WHAT IS NEEDED: Please output the data exactly, minus pictures.

=====

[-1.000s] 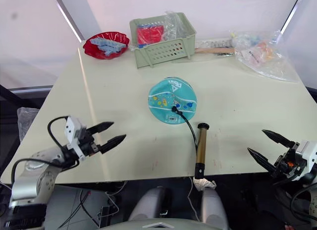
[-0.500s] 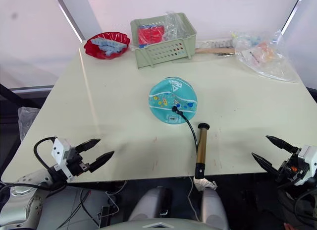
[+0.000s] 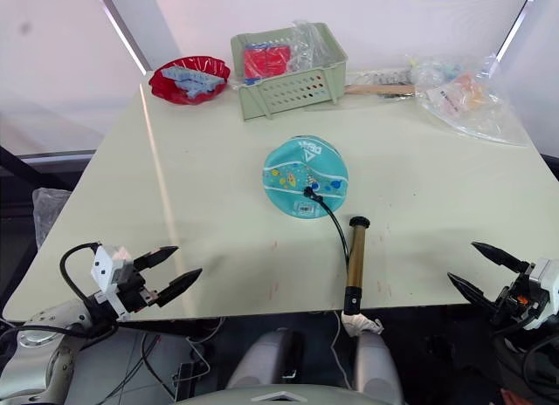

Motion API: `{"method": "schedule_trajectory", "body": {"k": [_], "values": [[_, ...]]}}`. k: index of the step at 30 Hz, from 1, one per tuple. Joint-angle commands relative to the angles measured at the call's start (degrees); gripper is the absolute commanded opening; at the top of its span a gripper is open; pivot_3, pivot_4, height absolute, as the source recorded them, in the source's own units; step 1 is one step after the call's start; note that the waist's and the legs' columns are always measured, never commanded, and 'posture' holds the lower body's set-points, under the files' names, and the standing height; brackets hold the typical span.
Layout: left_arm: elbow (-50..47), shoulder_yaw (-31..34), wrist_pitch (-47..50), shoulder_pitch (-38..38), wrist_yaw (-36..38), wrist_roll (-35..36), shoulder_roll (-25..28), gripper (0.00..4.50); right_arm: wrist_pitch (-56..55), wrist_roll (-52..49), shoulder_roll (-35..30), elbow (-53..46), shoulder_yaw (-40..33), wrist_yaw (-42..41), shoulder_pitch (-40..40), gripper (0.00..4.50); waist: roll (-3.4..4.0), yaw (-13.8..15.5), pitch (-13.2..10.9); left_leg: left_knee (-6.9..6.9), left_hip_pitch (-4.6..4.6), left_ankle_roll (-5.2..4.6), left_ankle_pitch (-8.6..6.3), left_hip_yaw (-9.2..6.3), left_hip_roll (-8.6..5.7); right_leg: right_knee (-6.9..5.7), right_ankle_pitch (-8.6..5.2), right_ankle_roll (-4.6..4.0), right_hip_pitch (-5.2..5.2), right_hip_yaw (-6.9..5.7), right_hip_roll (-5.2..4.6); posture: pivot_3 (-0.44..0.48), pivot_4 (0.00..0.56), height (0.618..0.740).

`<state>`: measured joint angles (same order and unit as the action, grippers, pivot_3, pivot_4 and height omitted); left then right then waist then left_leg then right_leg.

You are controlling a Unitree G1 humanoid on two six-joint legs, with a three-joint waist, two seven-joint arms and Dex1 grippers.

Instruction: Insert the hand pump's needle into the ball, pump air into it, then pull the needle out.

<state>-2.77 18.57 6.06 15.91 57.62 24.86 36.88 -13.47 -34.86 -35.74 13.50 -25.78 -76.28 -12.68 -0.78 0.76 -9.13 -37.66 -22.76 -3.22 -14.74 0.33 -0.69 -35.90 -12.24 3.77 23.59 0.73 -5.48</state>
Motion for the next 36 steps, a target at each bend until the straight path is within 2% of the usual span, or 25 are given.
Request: {"method": "schedule_trajectory", "body": {"k": [1,13,17,22,29,36], "values": [[-3.13,-1.62,0.1,-0.11,0.93,-0.29,1.02,4.47,1.32,-2.8,-1.68,-2.78,-2.08,-2.08,-0.4,4.5,0.01,0.0,0.0,0.0,0.0,0.0,0.0,0.0,0.0,0.0,0.0,0.0,0.0,0.01,0.0,0.0,0.15,0.737],[-15.88,-11.42,10.95,-3.93,2.82,1.81,4.01,4.47,5.71,-6.36,-4.6,-8.25,-1.73,-9.06,-1.45,4.5,0.06,0.02,0.02,0.0,-0.03,0.0,0.0,-0.03,0.0,0.01,0.0,0.0,0.0,-0.01,-0.01,0.0,0.15,0.737],[-20.29,-20.02,17.7,-12.09,1.66,-0.18,4.15,4.47,6.88,-6.98,-4.88,-8.51,-1.32,-10.27,-0.47,4.5,0.08,0.29,0.03,-0.03,-0.02,0.0,0.01,-0.04,-0.01,0.0,0.0,0.01,-0.03,-0.05,0.01,0.0,0.15,0.737],[-22.5,-26.02,26.05,-20.07,-1.92,-1.25,3.49,4.47,7.28,-6.7,-5.06,-8.59,-1.37,-11.17,0.02,4.5,0.1,-0.02,0.03,-0.15,-0.02,-0.01,0.01,-0.09,-0.04,-0.01,0.01,0.02,-0.13,-0.35,0.38,0.0,0.15,0.737],[-24.65,-32.06,40.74,-29.23,-10.02,0.83,-3.14,4.47,8.09,-7.02,-5.19,-10.04,-1.74,-11.26,-0.12,4.5,0.12,0.09,0.01,-0.38,-0.07,-0.02,0.01,-0.16,-0.03,-0.06,0.03,0.07,-0.19,-0.41,0.51,0.0,0.15,0.737],[-24.21,-35.54,50.0,-33.09,-16.89,1.13,-10.17,4.47,8.43,-6.99,-5.17,-10.46,-1.6,-11.43,0.24,4.5,0.12,0.04,0.01,-0.72,-0.06,-0.03,0.01,-0.31,-0.05,-0.06,0.12,0.23,-0.41,-0.53,0.54,0.0,0.15,0.737]]}}
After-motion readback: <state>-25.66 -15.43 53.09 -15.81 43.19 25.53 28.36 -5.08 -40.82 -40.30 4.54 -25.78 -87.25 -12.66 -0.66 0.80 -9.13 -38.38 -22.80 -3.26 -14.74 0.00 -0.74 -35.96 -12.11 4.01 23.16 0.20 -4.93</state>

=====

RESPONSE AREA:
[-1.000s] 
[-0.500s] 
[+0.000s] 

Motion API: `{"method": "schedule_trajectory", "body": {"k": [_], "values": [[_, ...]]}}`. k: index of the step at 30 Hz, from 1, one per tuple. Joint-angle commands relative to the angles measured at the call's start (degrees); gripper is the absolute commanded opening; at the top of its span a gripper is open; pivot_3, pivot_4, height absolute, as the source recorded them, in the source's own units; step 1 is one step after the call's start; note that the waist's and the legs' columns are always measured, never commanded, and 'posture' holds the lower body's set-points, under the files' names, and the standing height; brackets hold the typical span.
Layout: left_arm: elbow (-50..47), shoulder_yaw (-31..34), wrist_pitch (-47..50), shoulder_pitch (-38..38), wrist_yaw (-36..38), wrist_roll (-35..36), shoulder_roll (-25..28), gripper (0.00..4.50); right_arm: wrist_pitch (-56..55), wrist_roll (-52..49), shoulder_roll (-35..30), elbow (-53..46), shoulder_yaw (-40..33), wrist_yaw (-42..41), shoulder_pitch (-40..40), gripper (0.00..4.50); waist: roll (-3.4..4.0), yaw (-13.8..15.5), pitch (-13.2..10.9); left_leg: left_knee (-6.9..6.9), left_hip_pitch (-4.6..4.6), left_ankle_roll (-5.2..4.6), left_ankle_pitch (-8.6..6.3), left_hip_yaw (-9.2..6.3), left_hip_roll (-8.6..5.7); right_leg: right_knee (-6.9..5.7), right_ankle_pitch (-8.6..5.2), right_ankle_roll (-4.6..4.0), right_hip_pitch (-5.2..5.2), right_hip_yaw (-6.9..5.7), right_hip_roll (-5.2..4.6); posture: pivot_3 (-0.44..0.48), pivot_4 (0.00..0.56), height (0.618..0.740).

`<state>`: measured joint angles (same order and unit as the action, grippers, pivot_3, pivot_4 and height omitted); left then right then waist then left_leg then right_leg.

You are controlling a Unitree G1 humanoid on two six-joint legs, with a three-joint waist, two seven-joint arms and Dex1 grippers.

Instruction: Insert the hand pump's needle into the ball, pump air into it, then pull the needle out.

<state>-2.77 18.57 6.06 15.91 57.62 24.86 36.88 -13.47 -34.86 -35.74 13.50 -25.78 -76.28 -12.68 -0.78 0.76 -9.13 -37.66 -22.76 -3.22 -14.74 0.33 -0.69 -35.90 -12.24 3.77 23.59 0.73 -5.48</state>
Motion for the next 36 steps, a target at each bend until the straight path is within 2% of the usual span, or 25 are given.
Request: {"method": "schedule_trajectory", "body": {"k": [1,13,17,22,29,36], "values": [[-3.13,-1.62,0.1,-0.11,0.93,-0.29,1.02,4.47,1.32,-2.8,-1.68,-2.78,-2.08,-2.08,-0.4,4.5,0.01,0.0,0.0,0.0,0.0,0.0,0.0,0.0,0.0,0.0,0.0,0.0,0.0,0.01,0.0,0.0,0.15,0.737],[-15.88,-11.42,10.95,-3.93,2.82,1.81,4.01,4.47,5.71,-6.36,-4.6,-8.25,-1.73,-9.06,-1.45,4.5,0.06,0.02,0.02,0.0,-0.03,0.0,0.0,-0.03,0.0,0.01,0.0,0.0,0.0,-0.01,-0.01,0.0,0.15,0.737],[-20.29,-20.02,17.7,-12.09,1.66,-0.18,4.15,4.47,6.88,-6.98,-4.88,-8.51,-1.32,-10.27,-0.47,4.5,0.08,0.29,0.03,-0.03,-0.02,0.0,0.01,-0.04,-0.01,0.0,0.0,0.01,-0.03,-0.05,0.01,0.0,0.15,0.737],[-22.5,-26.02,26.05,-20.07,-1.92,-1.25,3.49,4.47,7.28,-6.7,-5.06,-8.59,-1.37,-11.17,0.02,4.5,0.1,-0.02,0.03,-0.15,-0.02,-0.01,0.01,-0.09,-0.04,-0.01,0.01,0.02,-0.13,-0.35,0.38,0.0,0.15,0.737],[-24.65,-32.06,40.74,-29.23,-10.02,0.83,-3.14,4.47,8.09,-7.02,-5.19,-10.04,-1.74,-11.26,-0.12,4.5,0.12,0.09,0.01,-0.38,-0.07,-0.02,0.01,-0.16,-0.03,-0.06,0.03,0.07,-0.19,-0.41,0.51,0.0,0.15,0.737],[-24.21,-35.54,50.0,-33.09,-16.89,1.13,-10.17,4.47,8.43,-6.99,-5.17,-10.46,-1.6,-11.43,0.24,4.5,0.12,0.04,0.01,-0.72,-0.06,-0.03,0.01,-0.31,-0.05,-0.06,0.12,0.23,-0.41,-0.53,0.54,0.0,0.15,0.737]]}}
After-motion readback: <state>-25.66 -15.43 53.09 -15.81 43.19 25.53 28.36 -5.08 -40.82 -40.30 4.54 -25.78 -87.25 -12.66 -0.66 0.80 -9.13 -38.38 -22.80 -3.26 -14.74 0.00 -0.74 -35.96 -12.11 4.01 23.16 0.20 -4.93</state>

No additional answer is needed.